## The task
Pictures should not appear in the copy; the records themselves must be written out exactly.

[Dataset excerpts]
----

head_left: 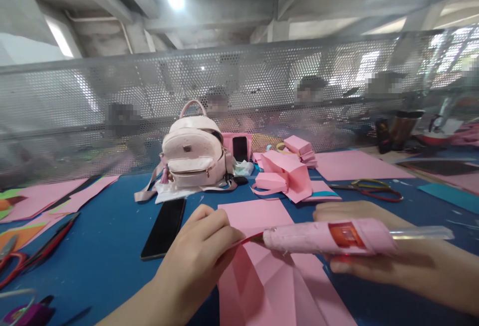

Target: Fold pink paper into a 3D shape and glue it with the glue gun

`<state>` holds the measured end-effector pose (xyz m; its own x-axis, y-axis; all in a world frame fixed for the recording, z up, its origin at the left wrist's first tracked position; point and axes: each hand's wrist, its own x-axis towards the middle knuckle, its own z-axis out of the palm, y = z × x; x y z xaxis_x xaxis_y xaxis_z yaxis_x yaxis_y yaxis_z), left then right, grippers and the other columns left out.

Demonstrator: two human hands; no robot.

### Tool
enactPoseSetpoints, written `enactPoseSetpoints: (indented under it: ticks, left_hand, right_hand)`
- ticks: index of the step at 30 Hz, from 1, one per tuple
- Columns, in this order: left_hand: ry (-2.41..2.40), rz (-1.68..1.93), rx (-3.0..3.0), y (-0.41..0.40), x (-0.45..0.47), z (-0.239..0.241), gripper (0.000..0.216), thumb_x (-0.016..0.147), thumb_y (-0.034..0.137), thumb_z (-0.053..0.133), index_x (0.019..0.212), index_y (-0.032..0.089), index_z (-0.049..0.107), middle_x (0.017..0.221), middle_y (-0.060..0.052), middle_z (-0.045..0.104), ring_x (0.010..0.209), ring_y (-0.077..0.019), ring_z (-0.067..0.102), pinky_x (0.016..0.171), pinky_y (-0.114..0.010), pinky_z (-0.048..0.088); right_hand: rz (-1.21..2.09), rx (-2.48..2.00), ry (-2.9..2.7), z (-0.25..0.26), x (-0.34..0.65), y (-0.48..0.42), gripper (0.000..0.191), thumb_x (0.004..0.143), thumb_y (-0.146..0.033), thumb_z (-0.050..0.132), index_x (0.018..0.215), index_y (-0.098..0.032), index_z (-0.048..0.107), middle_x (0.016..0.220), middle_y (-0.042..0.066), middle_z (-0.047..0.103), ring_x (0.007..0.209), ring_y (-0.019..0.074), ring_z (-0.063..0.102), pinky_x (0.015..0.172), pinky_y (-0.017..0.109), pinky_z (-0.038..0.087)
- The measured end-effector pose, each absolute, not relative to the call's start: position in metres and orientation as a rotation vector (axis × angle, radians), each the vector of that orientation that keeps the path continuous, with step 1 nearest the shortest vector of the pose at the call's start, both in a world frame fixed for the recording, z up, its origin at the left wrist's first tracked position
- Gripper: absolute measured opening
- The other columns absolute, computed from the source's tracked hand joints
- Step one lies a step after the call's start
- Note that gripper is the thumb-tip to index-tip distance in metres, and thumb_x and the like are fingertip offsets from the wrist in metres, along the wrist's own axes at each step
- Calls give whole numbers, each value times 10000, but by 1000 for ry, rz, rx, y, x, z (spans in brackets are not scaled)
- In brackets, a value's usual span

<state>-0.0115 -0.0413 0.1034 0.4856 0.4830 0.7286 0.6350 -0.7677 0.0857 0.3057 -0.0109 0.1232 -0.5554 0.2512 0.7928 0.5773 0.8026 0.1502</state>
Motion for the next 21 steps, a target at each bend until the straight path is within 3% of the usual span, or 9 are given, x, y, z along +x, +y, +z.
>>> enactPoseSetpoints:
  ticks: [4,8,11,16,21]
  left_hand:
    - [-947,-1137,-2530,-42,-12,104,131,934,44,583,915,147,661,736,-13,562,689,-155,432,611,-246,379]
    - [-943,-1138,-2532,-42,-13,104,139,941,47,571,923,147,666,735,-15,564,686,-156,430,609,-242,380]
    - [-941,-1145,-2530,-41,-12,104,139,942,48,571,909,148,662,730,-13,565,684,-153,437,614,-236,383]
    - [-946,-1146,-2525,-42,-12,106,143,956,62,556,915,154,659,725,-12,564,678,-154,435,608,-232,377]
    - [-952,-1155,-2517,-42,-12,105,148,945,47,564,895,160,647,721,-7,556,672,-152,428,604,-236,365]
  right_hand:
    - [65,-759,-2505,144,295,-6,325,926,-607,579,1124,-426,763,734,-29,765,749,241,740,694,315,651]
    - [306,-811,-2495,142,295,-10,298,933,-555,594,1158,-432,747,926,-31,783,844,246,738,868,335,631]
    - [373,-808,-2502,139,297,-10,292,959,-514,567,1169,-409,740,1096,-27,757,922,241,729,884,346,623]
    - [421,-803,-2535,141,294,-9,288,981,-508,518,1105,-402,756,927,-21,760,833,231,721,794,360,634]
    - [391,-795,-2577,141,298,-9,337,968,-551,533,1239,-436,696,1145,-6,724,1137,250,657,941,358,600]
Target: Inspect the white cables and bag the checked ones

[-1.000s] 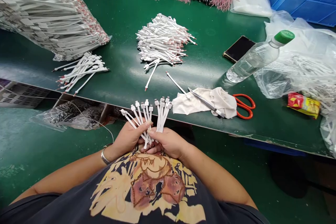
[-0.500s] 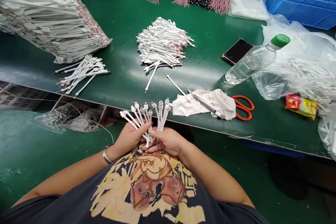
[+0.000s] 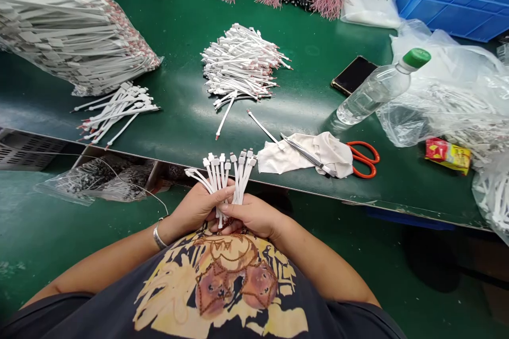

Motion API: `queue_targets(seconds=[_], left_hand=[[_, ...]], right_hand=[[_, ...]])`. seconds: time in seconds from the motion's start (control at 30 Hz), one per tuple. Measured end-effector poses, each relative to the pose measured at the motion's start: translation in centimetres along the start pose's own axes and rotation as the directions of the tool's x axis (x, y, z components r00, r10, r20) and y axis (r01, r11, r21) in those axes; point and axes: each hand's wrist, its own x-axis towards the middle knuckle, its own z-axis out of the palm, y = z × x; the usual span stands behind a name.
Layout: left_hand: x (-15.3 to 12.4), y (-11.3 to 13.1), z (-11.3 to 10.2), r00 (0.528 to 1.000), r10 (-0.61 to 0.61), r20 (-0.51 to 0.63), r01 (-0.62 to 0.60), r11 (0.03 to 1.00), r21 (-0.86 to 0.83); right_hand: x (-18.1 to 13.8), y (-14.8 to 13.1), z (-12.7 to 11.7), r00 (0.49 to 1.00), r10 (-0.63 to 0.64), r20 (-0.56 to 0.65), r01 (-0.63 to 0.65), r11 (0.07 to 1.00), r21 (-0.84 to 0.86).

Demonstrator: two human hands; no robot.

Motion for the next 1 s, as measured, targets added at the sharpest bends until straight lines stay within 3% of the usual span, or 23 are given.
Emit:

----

## Exercise response
head_left: 

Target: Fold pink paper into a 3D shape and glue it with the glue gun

`<state>` holds the measured end-effector pose (xyz m; its own x-axis, y-axis; all in a world frame fixed for the recording, z up, its origin at the left wrist's first tracked position; point and axes: each hand's wrist, its own x-axis towards the middle knuckle, its own z-axis out of the palm, y = z × x; x y z xaxis_x xaxis_y xaxis_z yaxis_x yaxis_y yaxis_z), left then right, grippers and the other columns left out.

Demonstrator: two human hands; no robot.

### Tool
enactPoseSetpoints, written `enactPoseSetpoints: (indented under it: ticks, left_hand, right_hand)`
- ticks: index of the step at 30 Hz, from 1, one per tuple
- Columns, in this order: left_hand: ry (-2.41..2.40), rz (-1.68..1.93), rx (-3.0..3.0), y (-0.41..0.40), x (-0.45..0.47), z (-0.239..0.241), gripper (0.000..0.216), thumb_x (-0.016..0.147), thumb_y (-0.034..0.137), thumb_z (-0.053..0.133), index_x (0.019..0.212), index_y (-0.032..0.089), index_z (-0.049..0.107), middle_x (0.017..0.221), middle_y (-0.060..0.052), middle_z (-0.045..0.104), ring_x (0.010..0.209), ring_y (-0.077..0.019), ring_z (-0.067..0.102), pinky_x (0.016..0.171), pinky_y (-0.114..0.010), pinky_z (-0.048..0.088); right_hand: rz (-1.21..2.09), rx (-2.48..2.00), ry (-2.9..2.7), z (-0.25..0.26), x (-0.34..0.65), y (-0.48..0.42), gripper (0.000..0.191), thumb_x (0.004..0.143), thumb_y (-0.146..0.033), thumb_z (-0.050..0.132), index_x (0.018..0.215), index_y (-0.098..0.032), index_z (-0.048..0.107), middle_x (0.016..0.220), middle_y (-0.042..0.066), middle_z (-0.047..0.103), ring_x (0.007..0.209), ring_y (-0.019..0.074), ring_z (-0.063..0.102), pinky_x (0.015..0.172), pinky_y (-0.017..0.109), pinky_z (-0.038..0.087)
- The measured end-effector pose, each absolute, not relative to the call's start: position in metres and orientation as a rotation vector (axis × angle, radians), each the vector of that orientation that keeps the path continuous, with step 1 nearest the shortest vector of the pose at the call's start, both in a world frame fixed for the recording, z up, its origin at the left wrist's first tracked position
- Gripper: absolute measured opening
- The other columns absolute, computed from the source's tracked hand joints
- Step one lies a step after the call's start
- Note that gripper is the thumb-tip to index-tip distance in metres, and thumb_x and the like are fingertip offsets from the wrist in metres, along the wrist's own axes at each step
- Calls give whole numbers, each value times 10000, but by 1000 for ry, rz, rx, y, x, z (spans in brackets are not scaled)
- In brackets, a value's usual span

<state>-0.0115 -0.0413 0.1034 0.4856 0.4830 0.7286 0.6350 -0.7677 0.0857 0.3057 -0.0109 0.1232 -0.5554 0.2512 0.7928 0.5773 0.8026 0.1502</state>
Motion for the next 21 steps, a target at each bend until the straight path is within 3% of the usual span, or 9 are given, x, y, z along +x, +y, +z.
>>> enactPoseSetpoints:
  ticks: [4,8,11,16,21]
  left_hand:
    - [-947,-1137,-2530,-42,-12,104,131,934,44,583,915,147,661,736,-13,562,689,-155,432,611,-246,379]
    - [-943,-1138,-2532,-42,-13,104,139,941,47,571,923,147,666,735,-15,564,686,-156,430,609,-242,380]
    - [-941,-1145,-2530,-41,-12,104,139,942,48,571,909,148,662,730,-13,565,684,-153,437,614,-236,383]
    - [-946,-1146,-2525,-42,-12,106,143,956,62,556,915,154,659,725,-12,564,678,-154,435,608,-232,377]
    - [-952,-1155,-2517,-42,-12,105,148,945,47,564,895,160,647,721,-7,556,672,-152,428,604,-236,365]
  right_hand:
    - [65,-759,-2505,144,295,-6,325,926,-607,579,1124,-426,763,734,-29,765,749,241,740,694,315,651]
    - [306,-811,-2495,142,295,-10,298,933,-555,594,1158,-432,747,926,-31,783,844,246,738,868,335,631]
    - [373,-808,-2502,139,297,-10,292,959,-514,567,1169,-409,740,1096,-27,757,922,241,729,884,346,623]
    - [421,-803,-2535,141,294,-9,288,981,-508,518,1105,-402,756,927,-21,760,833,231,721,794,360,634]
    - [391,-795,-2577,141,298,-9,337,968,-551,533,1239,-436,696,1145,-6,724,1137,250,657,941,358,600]
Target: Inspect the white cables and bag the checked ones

[-1.000s] 
[-0.500s] 
[+0.000s] 

Motion API: `queue_targets(seconds=[_], left_hand=[[_, ...]], right_hand=[[_, ...]])`. seconds: time in seconds from the motion's start (control at 30 Hz), one per tuple. Measured end-effector poses, each relative to the pose measured at the motion's start: translation in centimetres along the start pose's own axes and rotation as the directions of the tool's x axis (x, y, z components r00, r10, r20) and y axis (r01, r11, r21) in those axes; point and axes: each hand's wrist, its own x-axis towards the middle knuckle, its own z-axis out of the palm, y = z × x; the usual span stands behind a name.
Layout: left_hand: x (-15.3 to 12.4), y (-11.3 to 13.1), z (-11.3 to 10.2), r00 (0.528 to 1.000), r10 (-0.61 to 0.61), r20 (-0.51 to 0.63), r01 (-0.62 to 0.60), r11 (0.03 to 1.00), r21 (-0.86 to 0.83); right_hand: x (-18.1 to 13.8), y (-14.8 to 13.1), z (-12.7 to 11.7), r00 (0.49 to 1.00), r10 (-0.63 to 0.64), r20 (-0.56 to 0.65), r01 (-0.63 to 0.65), r11 (0.07 to 1.00), r21 (-0.84 to 0.86).

Demonstrator: two human hands; no robot.

Motion for the next 1 s, as measured, targets added at the sharpest bends until straight lines stay within 3% of the usual span, or 23 are given.
Emit:

The output is complete as it stands.